[DATA FOR REVIEW]
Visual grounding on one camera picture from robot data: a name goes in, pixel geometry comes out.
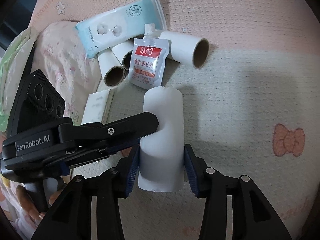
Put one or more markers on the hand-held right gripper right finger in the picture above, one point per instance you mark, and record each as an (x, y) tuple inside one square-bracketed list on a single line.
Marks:
[(191, 175)]

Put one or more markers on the white cardboard carton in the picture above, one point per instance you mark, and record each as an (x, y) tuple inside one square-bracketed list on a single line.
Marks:
[(96, 105)]

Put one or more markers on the person's left hand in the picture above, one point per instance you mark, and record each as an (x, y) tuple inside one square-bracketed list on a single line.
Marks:
[(25, 200)]

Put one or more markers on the cat print pink mat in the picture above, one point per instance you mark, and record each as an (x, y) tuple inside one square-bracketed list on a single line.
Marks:
[(237, 92)]

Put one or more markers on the pile of white paper rolls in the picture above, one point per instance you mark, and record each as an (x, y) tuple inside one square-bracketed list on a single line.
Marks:
[(182, 47)]

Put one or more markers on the glossy white paper tube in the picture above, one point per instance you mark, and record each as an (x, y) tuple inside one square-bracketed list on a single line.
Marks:
[(162, 155)]

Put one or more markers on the light blue wet wipes packet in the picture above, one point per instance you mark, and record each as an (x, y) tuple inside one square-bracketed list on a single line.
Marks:
[(112, 30)]

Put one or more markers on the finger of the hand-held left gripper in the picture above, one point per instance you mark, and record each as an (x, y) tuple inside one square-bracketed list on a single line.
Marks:
[(125, 128), (100, 152)]

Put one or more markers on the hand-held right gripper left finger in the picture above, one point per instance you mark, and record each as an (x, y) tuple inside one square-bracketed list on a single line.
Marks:
[(132, 175)]

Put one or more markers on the red label spout pouch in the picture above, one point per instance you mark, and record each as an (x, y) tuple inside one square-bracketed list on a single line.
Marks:
[(146, 65)]

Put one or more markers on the green white printed cloth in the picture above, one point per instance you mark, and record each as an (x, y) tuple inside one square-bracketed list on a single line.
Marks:
[(12, 62)]

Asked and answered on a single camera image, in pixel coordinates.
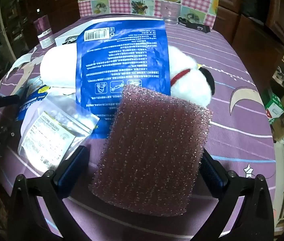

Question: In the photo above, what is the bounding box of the clear plastic bag with label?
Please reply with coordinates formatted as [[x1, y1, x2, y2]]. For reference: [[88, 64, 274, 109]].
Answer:
[[17, 97, 100, 170]]

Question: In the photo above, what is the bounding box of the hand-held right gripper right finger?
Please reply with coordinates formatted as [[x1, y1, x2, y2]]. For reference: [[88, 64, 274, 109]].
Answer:
[[199, 151, 276, 241]]

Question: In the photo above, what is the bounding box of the purple printed tablecloth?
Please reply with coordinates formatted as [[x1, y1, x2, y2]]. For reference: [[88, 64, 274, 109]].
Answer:
[[0, 14, 276, 241]]

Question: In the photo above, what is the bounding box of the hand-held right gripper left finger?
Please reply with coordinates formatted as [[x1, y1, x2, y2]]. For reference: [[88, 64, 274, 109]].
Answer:
[[7, 145, 90, 241]]

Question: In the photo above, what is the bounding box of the purple can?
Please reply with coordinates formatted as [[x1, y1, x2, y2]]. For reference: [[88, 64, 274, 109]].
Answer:
[[33, 9, 53, 49]]

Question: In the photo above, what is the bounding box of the brown sponge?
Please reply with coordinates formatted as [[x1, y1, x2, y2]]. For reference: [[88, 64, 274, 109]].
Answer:
[[88, 85, 213, 217]]

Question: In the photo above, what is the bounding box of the white toilet paper roll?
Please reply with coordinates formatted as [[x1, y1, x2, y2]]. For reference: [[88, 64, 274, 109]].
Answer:
[[40, 46, 78, 89]]

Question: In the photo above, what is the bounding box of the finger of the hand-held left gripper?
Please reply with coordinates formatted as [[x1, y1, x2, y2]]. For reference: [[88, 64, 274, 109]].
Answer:
[[0, 94, 20, 108]]

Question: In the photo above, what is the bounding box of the white face mask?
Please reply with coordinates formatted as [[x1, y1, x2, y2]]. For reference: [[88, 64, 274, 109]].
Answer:
[[12, 54, 42, 77]]

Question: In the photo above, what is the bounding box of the clear glass cup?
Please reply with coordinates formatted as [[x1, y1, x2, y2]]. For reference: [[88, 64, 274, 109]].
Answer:
[[162, 4, 180, 25]]

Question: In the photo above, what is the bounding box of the white box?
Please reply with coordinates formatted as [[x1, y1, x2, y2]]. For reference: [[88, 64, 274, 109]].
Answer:
[[55, 17, 164, 47]]

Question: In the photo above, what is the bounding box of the small black object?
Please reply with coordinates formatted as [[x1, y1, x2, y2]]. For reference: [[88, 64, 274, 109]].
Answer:
[[178, 17, 211, 34]]

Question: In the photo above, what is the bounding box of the white plush toy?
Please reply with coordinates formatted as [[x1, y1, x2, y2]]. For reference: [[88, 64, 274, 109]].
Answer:
[[168, 46, 216, 107]]

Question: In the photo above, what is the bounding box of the blue printed packet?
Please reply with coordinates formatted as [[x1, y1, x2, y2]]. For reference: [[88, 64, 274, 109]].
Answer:
[[17, 85, 52, 122], [75, 19, 172, 141]]

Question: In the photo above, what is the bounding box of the green white carton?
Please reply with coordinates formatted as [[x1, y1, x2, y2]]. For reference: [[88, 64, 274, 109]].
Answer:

[PROBLEM STATEMENT]
Above are some records. Count the lines among them with the word "packet", and answer with the number only.

[WRITTEN SOLUTION]
2